_REQUIREMENT:_
Provide only the number of lines in the data below that contain the string "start".

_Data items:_
_ _ _ _ _

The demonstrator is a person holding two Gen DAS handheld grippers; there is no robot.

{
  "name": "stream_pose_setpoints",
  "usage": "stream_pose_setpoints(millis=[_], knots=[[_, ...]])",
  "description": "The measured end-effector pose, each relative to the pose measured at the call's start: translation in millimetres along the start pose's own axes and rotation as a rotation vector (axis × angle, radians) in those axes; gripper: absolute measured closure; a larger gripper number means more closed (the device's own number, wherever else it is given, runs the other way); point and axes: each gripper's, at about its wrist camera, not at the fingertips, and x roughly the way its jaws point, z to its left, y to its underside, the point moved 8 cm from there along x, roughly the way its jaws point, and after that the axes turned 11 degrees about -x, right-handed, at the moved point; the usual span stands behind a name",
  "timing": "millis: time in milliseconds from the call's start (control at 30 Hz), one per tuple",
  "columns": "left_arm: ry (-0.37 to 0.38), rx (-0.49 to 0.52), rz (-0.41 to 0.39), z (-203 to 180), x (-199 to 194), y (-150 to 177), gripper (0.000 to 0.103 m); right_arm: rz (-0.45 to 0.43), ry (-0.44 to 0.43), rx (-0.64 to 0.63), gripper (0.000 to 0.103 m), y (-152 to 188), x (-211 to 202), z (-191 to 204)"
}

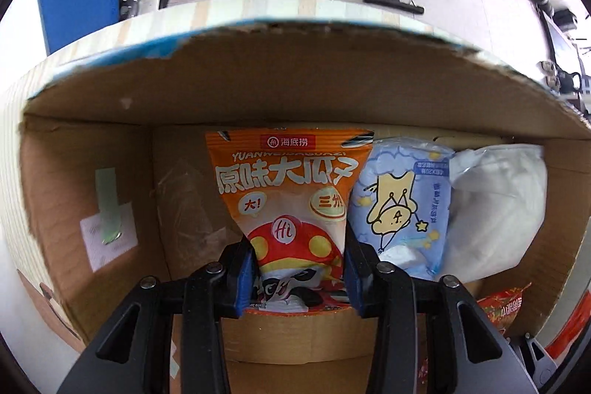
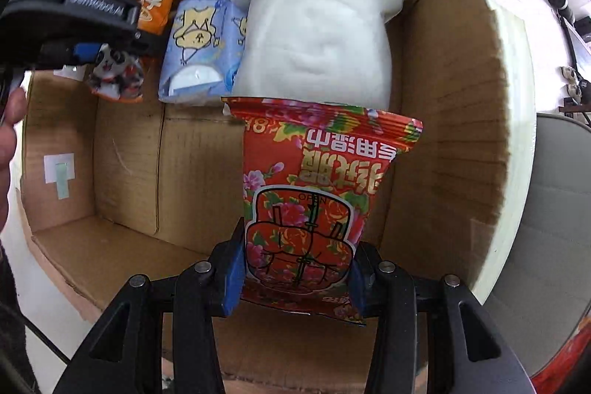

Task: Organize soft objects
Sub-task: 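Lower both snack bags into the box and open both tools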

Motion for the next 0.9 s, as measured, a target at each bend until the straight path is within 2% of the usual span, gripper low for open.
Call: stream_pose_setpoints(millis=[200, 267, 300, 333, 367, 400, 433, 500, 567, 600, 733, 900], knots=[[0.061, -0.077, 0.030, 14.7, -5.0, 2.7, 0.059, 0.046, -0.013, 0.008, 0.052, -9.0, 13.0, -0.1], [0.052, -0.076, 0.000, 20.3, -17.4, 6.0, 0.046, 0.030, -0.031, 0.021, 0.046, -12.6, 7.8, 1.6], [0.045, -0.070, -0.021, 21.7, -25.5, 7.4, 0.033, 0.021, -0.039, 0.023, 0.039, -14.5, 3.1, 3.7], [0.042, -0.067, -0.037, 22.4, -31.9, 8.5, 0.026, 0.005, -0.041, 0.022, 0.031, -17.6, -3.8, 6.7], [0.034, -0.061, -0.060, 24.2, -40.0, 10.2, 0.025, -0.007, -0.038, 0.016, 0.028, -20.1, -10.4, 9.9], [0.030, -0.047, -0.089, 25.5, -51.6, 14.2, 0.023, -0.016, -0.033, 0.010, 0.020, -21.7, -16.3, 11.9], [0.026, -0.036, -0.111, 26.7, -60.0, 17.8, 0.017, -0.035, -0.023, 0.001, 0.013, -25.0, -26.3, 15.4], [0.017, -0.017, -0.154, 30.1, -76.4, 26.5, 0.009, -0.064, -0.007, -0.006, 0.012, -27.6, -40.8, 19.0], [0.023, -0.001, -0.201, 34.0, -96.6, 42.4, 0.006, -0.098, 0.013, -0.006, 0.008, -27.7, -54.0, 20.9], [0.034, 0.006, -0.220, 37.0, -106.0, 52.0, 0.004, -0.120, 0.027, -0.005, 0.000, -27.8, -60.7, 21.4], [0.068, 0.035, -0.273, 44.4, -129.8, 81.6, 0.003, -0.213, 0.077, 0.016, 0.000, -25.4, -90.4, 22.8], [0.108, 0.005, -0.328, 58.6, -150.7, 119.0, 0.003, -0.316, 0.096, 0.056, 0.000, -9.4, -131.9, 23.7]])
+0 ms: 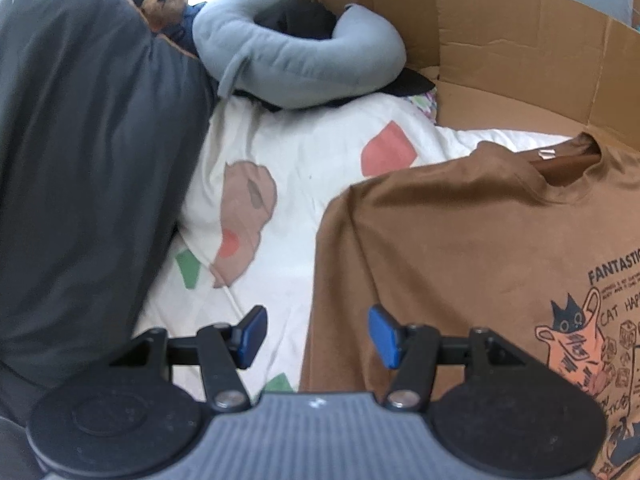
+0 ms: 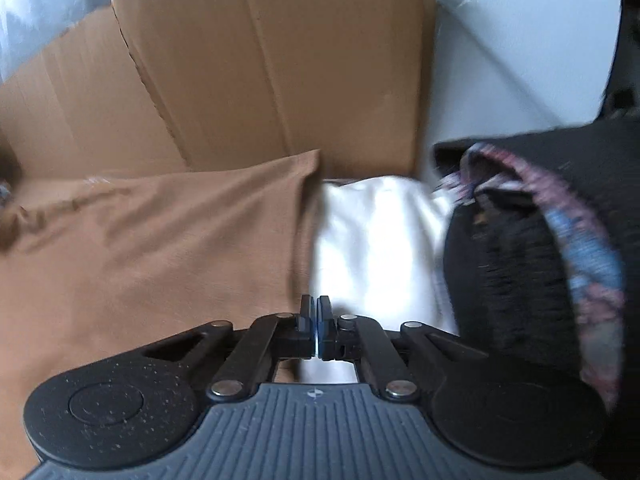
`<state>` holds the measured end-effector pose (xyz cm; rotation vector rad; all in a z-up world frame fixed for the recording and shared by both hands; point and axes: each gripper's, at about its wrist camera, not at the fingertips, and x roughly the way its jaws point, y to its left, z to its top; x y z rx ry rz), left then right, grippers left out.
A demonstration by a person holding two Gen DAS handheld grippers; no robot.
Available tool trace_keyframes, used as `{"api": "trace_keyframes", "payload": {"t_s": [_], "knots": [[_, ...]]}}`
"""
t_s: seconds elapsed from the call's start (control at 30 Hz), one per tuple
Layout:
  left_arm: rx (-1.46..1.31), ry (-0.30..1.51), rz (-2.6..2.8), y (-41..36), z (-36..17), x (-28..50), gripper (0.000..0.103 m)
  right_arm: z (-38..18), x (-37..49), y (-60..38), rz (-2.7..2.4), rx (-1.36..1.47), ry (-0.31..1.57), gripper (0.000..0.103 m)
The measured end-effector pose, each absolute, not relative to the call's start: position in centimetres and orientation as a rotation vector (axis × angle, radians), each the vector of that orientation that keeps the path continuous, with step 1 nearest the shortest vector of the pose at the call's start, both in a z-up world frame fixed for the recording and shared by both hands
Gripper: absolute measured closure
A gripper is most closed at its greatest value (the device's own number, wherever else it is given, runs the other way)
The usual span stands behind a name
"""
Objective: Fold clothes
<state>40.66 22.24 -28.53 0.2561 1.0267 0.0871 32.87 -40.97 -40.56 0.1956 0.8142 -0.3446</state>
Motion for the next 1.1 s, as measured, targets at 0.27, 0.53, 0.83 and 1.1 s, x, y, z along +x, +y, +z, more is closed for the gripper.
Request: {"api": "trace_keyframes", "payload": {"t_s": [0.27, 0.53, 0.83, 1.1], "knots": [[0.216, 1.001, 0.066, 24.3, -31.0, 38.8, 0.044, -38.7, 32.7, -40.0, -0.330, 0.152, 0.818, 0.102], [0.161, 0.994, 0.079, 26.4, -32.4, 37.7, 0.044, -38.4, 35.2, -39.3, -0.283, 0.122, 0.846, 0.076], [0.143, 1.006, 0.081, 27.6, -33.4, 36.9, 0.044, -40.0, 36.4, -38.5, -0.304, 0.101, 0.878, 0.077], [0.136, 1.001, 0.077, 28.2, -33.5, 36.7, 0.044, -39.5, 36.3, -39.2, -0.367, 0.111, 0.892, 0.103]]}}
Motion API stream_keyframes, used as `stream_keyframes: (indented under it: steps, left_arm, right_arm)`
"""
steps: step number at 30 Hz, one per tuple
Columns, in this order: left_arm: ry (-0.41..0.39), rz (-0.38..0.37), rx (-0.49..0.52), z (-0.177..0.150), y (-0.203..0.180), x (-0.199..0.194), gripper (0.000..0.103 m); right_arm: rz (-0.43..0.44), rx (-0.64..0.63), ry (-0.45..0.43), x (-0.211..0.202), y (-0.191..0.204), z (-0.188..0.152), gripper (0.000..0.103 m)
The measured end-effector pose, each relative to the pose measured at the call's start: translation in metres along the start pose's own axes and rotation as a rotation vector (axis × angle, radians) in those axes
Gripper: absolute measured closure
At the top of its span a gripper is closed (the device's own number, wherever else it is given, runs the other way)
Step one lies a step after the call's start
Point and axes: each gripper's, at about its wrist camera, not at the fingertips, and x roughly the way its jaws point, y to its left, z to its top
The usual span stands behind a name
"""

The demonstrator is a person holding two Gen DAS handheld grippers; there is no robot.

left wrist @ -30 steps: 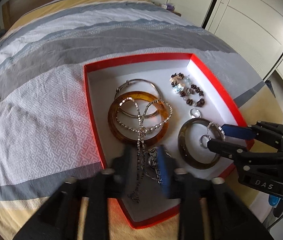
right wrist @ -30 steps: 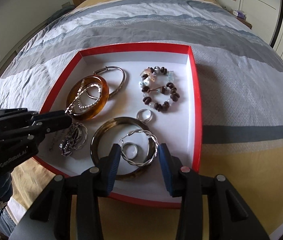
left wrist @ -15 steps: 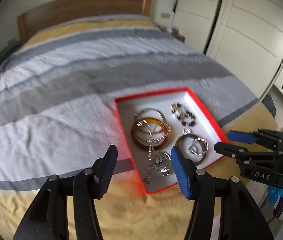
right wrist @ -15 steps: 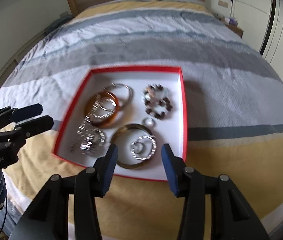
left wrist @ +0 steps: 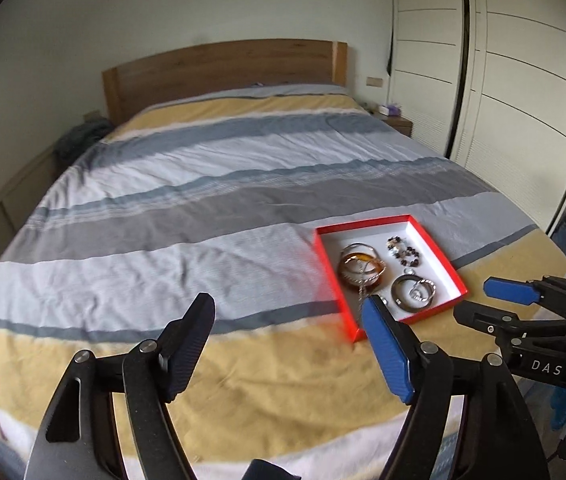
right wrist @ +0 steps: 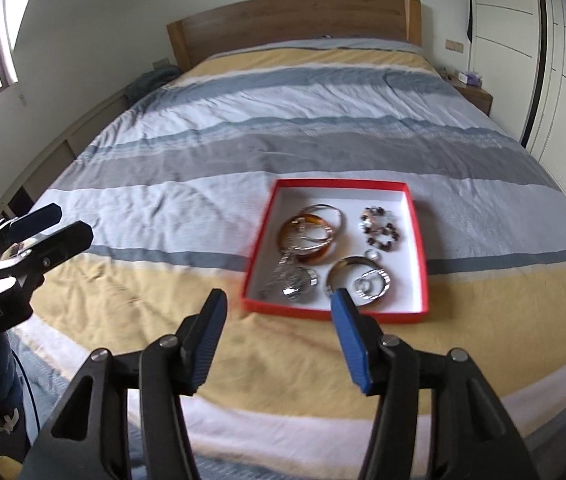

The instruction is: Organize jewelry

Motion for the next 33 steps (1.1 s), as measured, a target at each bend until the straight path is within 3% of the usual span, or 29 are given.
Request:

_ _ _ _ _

_COMPLETED EXERCISE:_
6